Has any change in foreign policy coincided with the absence of the Prime Minister? Yes, Dominic Raab has announced that there can no longer be “business as usual” with China. That is significant: Britain has a great deal of business with China which is a major investor in this country. Most notably Huawei is playing a large role in updating the UK’s mobile phone network, the so-called 5G development. That was Johnson’s controversial choice. Expect this now to be reversed. However, it wouldn’t be necessary to sideline the Prime Minister in order to get him to reverse that decision. Coronavirus and China’s alleged nefarious role in allowing it to propagate would suffice for that. However, joining a US-UK-French alliance against China might be. France , of course, is an EU member. Did we leave Europe with such a fanfare only to start re-engaging with it? Brexit populism, of which Johnson is the embodiment, was based on old wives’ tales about making trade deals with the Commonwealth, certainly not with the French. However, as I wrote back in 2016 after the Brexit vote:

“It may come as a surprise to little englander Brexit voters that they weren’t voting to leave Europe but to destroy it. It wasn’t a vote against globalisation but for Anglo-American globalisation. Neo-conservatism, the infection that just won’t go away, is back in the form of a new unelected junta about to take control of Britain. It’s chief ideologue is Michael Gove of the neocon Henry Jackson society. According to Gove:

“For Europe, Britain voting to leave will be the beginning of something potentially even more exciting — the democratic liberation of a whole continent”
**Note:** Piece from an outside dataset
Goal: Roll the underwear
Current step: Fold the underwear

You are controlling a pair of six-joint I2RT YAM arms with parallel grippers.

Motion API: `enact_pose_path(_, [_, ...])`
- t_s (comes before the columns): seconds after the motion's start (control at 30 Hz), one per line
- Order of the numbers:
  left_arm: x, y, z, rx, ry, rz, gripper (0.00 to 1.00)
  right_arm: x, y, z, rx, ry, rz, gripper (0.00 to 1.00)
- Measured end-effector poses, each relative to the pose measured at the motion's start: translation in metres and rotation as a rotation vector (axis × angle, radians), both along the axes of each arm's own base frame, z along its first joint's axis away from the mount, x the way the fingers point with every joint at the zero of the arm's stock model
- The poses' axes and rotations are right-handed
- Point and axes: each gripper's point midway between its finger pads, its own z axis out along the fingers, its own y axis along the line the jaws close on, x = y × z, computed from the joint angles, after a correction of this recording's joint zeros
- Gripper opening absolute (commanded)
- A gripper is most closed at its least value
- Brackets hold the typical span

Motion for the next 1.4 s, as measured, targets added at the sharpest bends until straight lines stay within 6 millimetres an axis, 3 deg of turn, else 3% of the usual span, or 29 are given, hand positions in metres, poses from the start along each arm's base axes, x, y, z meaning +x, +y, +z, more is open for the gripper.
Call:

So we are to leave Europe in order, subsequently, to meddle in it.”

So, are about to see the democratic liberation of Europe led by the chief ideologue of a new unelected junta about to take control of Britain? Absolutely not: democracy is now definitively off the agenda. But we are seeing a course correction. Brexit as conceived by the brexiteers never made any sense at all from the point of view of British imperial interests. It’s underlying programme, a union of English speaking peoples, or Oceania as portrayed by George Orwell, is simply not viable. It lacks a substantial industrial base, layed waste since the Thatcher years and the elevation of the financial sector at its expense. The Western block must, therefore, include Europe, more specifically Germany. The German, and European business elite, have increasingly been looking East, especially to China, the world’s leading productive economy. They have also been looking to Russia especially for oil and gas. Germany’s Ostpolitik is really it’s default position- the one it will follow unless otherwise constrained. It is now being aggressively constrained. US/UK policy, (yes, they’re together again despite MI6’s attempt to overthrow Trump!) is now to reincorporate Germany into the West aided and abetted by France whose own Ostpolitik failed in 1812. Is Boris Johnson the man to lead this new European policy? The question answers itself. Apparently, he is to be allowed out on May 7th to lead celebrations of the last time we got the better of Germany. He is being given a new role as a ceremonial head of state with the full blessing of the actual one.